When I interviewed my father, who lived through Bubble, there were many differences with the research I have done. During the growth of economic Bubble, he was in USA, working in a Japanese embassy. Since he was in USA, he was not really affected by it as much, but he knew about it. Moreover, his job is a public civil servant so his job was not affected as much as private businesses with the rise and fall of stock price. Some of his family were living in Japan at that time, but none of them was affected greatly by it. When he came back to Japan, he still was not affected much by it, other than that it was harder to catch taxis at night and the price of taxis were higher in the night. He said that this was because so many people were going to parties in the night and people used taxis instead of walking because they had money. Other than that he did not find Bubble to be bad or good, but just normal. After the Bubble burst, he said that “the way he saw the Japanese government did not change”. He just did not expect high growth rate anymore and he says that Japan is still in stagnation. As you can see, sometimes, his experience and the way he saw the Bubble was different from information collected from primary and secondary source. It is similar to the research on how he said taxi was hard to catch and the price went up because in both research and interview, it shows that people were going to parties at night. However for other points, it was different. The emotion and the language in the articles were more negative such as the “Lost Decade”. However my father had more neutral emotion and language because he did not find any pros or cons in the Bubble. His experience is different too. In the websites that I have looked at, the experience of the high growth rate were written as “In the late 1980s, on the heels of a three-decade long “Economic Miracle,” Japan experienced its infamous “bubble economy” in which stock and real estate prices soared to stratospheric heights driven by a speculative mania.” (Jesse Colombo) and the experience are very positive about the Bubble and very negative about the Bubble burst. However my father’s experience was more neutral, like his emotion and language. This shows that people does not see “history” the same way and the way they see it might depend on where they were, their job and their experience.

 

Some people do see “history” in the same way. An example is the interview I have done with my mother. During Bubble, she was in university and therefore the Bubble affected her choice of jobs. She said that students older than her in her university got many offers from private businesses and she said that “it was a very easy time to get jobs” for them.
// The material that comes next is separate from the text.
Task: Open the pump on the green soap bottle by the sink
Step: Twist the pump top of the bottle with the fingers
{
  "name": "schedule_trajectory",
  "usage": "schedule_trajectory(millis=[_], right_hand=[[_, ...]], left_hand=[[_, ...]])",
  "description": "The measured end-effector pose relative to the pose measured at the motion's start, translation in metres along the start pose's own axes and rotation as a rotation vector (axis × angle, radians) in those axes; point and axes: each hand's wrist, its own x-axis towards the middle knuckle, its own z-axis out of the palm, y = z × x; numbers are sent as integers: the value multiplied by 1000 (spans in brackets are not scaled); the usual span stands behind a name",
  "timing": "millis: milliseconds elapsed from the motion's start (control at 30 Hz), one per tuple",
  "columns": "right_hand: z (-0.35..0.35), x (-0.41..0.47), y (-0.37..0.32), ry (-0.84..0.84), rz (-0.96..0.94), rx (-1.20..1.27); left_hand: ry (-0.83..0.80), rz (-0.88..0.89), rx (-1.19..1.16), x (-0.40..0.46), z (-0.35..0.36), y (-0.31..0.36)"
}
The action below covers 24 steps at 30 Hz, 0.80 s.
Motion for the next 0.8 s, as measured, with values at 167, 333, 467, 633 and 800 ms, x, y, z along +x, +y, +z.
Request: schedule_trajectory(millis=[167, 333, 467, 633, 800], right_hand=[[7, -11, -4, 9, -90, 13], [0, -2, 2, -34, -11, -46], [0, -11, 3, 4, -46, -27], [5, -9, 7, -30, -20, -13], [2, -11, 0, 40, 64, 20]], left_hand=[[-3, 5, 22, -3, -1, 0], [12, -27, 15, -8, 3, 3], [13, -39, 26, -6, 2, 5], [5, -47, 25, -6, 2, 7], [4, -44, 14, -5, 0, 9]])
However as when she was in the last year of university, the Bubble burst. People started losing jobs and the offers for jobs did not come as much to university students. Therefore she chose to work as public civil servant because then, the work will not be affected by the stock price or the real estate. She said that many people chose the same too. During Bubble, she said that she saw many TV programs about how the real estate increased and how people were going to parties. After the Bubble burst, she went to Malaysia because of her work. There she was told by foreigners that Japan was an amazing country because they saw how Japan grew and therefore, she felt as if Japan had high expectations. Even after the burst, she said that foreigners believed that Japan would come back again. Her story is much closer to the one to the research compared to my father’s. The emotion and language were positive during Bubble, like the primary and secondary sources, because she used languages like “many job offers”, “salary” and “easy time to get jobs”. Her experience of choosing jobs in university and people going to parties are also similar to the one of primary and secondary sources. The way she talked about the Bubble burst was similar too. The emotions and languages were negative such as “loss of job offers” and “drop of stock price”. This shows that some people do see “history” in the same way.

 

From this, I can see that some people do see “history” the same way and some people do not. An example of people not seeing it the same way is my father and the websites. The emotion, language and experiences were different. An example of seeing it similarly is my mother and the websites. Therefore it is important to understand that people do see “history” differently. Some people might say something opposite to someone else and that is their opinion. People reading the history must read from both sides to fully understand history. This is because people living at that time will care about it. If one side says something bad about the other, the reader might get the idea that the other was bad and misunderstand it. This is why people must understand that people do have different opinions and therefore there is no correct “history”.

 

Bibliography:

桑子, かつ代, and Russell Ward. “銀座地価が過去最高に、ブランドや免税店が続々-坪2億円取引も.” Bloomberg. Bloomberg, 23    Mar. 2016. Web. 25 May 2016. <https://www.bloomberg.co.jp/news/articles/2016-03-22/O460BS6JTSF201>.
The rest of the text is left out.